Внезапно бельгийцу пришла в голову блестящая мысль.
– Друзья мои, – сказал он, – я готов взять на себя обязательство – если, конечно, военная администрация будет не против – передать несколько слов людям, которые вам дороги…
Том пробурчал:
– У меня никого нет.
Я промолчал. Том выждал мгновение, потом с любопытством спросил:
– Как, ты ничего не хочешь передать Конче?
– Нет.
Я не выносил подобных разговоров. Но тут, кроме себя, мне некого было винить: я говорил ему о Конче накануне, хотя обязан был сдержаться. Я пробыл с ней год. Еще вчера я положил бы руку под топор ради пятиминутного свидания с ней. Потому-то я и заговорил о ней с Томом – это было сильнее меня. Но сейчас я уже не хотел ее видеть, мне было бы нечего ей сказать.

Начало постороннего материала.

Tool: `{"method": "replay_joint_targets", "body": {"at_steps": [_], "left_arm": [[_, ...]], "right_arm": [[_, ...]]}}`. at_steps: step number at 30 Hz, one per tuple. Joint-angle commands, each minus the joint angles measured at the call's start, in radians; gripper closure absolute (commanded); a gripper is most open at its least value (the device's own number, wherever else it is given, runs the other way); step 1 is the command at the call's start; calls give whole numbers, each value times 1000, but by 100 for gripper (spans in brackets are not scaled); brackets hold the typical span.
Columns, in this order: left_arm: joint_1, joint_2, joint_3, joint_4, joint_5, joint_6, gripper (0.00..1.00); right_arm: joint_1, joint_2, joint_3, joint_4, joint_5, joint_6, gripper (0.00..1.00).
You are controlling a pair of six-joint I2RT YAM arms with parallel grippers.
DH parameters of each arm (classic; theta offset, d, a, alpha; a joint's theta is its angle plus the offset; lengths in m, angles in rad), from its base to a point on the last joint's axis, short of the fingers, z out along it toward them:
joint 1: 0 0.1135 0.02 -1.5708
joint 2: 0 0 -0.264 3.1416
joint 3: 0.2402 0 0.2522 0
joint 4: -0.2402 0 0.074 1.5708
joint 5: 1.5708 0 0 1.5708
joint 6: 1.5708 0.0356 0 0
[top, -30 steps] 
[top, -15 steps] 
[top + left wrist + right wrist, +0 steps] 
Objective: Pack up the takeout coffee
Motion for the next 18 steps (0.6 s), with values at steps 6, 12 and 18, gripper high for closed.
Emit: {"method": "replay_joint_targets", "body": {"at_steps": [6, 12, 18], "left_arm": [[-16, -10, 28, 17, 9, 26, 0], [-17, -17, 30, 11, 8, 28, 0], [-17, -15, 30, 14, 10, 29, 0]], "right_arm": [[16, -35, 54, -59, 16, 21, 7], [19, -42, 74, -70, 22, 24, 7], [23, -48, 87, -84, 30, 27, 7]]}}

Я не хотел бы даже обнять ее: мое тело внушало мне отвращение, потому что оно было землисто-серым и липким, и я не уверен, что такое же отвращение мне не внушило бы и ее тело. Узнав о моей смерти, Конча заплачет, на несколько месяцев она утратит вкус к жизни. И все же умереть должен именно Я. Я вспомнил ее прекрасные нежные глаза: когда она смотрела на меня, что-то переходило от нее ко мне. Но с этим было покончено: если бы она взглянула на меня теперь, ее взгляд остался бы при ней, до меня он бы просто не дошел. Я был одинок.